The long holiday weekend was not short of interesting news on the political front, as Minister of Tourism, Economic Affairs, Transport and Telecommunication (TEATT) Ludmilla de Weever announced taking up her seat in the United People (UP) party’s parliamentary faction vacated earlier by recently sworn-in Minister of Public Health, Social Development and Labour VSA Omar Ottley. She also said it had been agreed for her to temporarily occupy both functions.
There was some initial confusion, as the Constitution states “a minister elected member of Parliament” may combine the two for a maximum of three months and the last elections were over a year ago. However, the term “elected” should be interpreted as receiving notification from the Central Voting Bureau (CVB) that one has qualified for a seat based on the candidate list in the most recent vote, as the addition “following admission to Parliament” would also seem to indicate.
What happens with TEATT after those 90 days or even before will obviously be up to UP and some are already pointing to its current leader and President of Parliament Orlando Brison as likely candidate due to his marketing background. If that were to happen, Dr. Luc Mercelina would be next in line for a seat.

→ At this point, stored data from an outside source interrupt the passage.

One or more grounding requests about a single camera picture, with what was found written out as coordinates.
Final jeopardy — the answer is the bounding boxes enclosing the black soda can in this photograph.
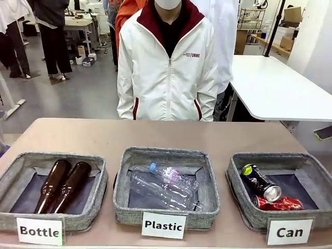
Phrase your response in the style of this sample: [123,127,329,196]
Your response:
[241,163,282,202]

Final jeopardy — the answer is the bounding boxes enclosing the crushed red can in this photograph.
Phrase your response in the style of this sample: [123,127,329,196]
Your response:
[251,195,304,211]

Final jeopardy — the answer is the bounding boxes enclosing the clear bottle with blue cap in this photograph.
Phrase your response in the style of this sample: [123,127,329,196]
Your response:
[149,162,201,193]

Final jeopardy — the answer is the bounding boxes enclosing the brown glass bottle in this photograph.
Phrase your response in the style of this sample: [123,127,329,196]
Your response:
[50,162,92,214]
[34,159,72,214]

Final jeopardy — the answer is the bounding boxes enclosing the person's right forearm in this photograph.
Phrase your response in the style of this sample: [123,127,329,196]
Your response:
[116,82,139,121]

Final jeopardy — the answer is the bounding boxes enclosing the person's left forearm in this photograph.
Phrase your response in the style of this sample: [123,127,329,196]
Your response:
[193,82,219,122]

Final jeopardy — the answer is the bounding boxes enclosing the grey basket labelled Can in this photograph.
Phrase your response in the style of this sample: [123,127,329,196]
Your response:
[226,152,332,232]

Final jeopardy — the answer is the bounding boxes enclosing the white Can label card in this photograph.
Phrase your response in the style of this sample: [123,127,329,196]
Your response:
[267,219,314,246]

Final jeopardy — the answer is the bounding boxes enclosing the grey basket labelled Plastic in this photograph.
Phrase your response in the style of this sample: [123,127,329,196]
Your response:
[113,146,220,229]

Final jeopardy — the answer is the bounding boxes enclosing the grey basket labelled Bottle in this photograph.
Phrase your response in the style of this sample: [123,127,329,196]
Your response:
[0,151,108,232]

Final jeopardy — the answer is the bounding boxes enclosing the white table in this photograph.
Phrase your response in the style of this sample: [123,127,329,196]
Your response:
[227,54,332,122]

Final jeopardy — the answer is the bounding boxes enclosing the wooden workbench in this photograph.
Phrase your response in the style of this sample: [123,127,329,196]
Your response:
[250,33,292,57]

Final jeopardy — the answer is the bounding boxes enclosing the black pole stand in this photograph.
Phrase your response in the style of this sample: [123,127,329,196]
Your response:
[263,0,286,58]

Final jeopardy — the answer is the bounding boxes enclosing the cardboard box on shelf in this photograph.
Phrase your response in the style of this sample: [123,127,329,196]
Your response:
[283,6,303,23]

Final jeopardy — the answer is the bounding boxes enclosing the person in white coat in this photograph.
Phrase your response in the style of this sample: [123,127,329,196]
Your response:
[206,0,238,96]

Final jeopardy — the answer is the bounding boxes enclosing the person in white jacket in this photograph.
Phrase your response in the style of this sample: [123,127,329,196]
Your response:
[116,0,227,122]

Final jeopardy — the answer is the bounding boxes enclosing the clear capless plastic bottle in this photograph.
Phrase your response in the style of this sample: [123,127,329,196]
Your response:
[129,170,203,211]

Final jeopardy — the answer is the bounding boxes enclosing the white Plastic label card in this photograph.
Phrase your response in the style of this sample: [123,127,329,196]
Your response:
[141,212,188,240]

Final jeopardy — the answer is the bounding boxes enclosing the white face mask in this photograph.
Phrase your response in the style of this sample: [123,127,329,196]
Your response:
[155,0,182,10]

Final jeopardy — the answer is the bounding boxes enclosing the person in orange jacket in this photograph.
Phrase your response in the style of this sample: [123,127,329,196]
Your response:
[115,0,141,73]

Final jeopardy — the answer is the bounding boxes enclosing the small boxes on floor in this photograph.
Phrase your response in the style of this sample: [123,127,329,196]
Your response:
[75,52,99,67]

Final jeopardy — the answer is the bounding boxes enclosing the light wooden desk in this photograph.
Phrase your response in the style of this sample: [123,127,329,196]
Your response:
[25,18,94,54]

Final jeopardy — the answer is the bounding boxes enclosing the person in dark trousers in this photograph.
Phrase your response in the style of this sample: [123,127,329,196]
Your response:
[27,0,74,81]

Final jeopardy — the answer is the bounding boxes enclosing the white Bottle label card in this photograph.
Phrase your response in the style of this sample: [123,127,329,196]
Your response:
[16,217,65,246]

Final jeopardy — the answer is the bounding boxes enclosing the white table leg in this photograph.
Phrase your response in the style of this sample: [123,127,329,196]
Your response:
[0,72,26,120]

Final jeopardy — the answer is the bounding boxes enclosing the metal wire rack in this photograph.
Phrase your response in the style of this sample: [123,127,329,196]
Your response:
[238,7,266,32]

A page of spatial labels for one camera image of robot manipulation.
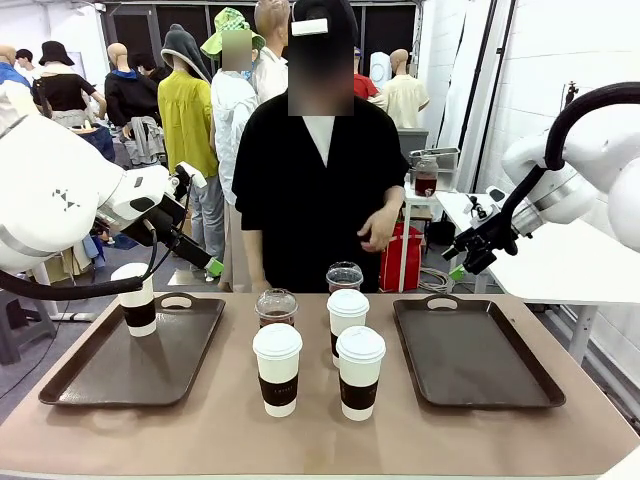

In monetary union partner Curaçao, the incoming MFK/PNP coalition made known that it wants the International Monetary Fund (IMF) rather than the Caribbean Body for Reform and Development COHO proposed by the kingdom government to execute the island’s “country package” of restructuring measures agreed on by the – now caretaker – Rhuggenaath Cabinet as condition for liquidity support from the Netherlands.
It will be interesting to see what happens, considering the criticism by the Council of State on the draft COHO legislation and how it came about. Aruba and St. Maarten are supposedly working with The Hague on adjustments to accommodate that advice, but the result is – as yet – unclear.
Another issue which surfaced last week was the Ombudsman in Philipsburg sending up to St. Maarten’s Constitutional Court for annulment three national ordinances cutting employment benefits in the public sector that were required for the ongoing Dutch financial assistance. Based on that, the Central Committee of Parliament subsequently suspended its handling of a 2020 budget amendment to incorporate these – already implemented – same laws and other changes due to the coronavirus-related crisis.
With a new government being formed in the Netherlands too, one would hope these latest twists do not – again – lead to overly drastic action such as halting the soft loans in question. Nobody should forget that it is still – first and foremost – about kingdom citizens in need because of an unforeseen and unprecedented global pandemic.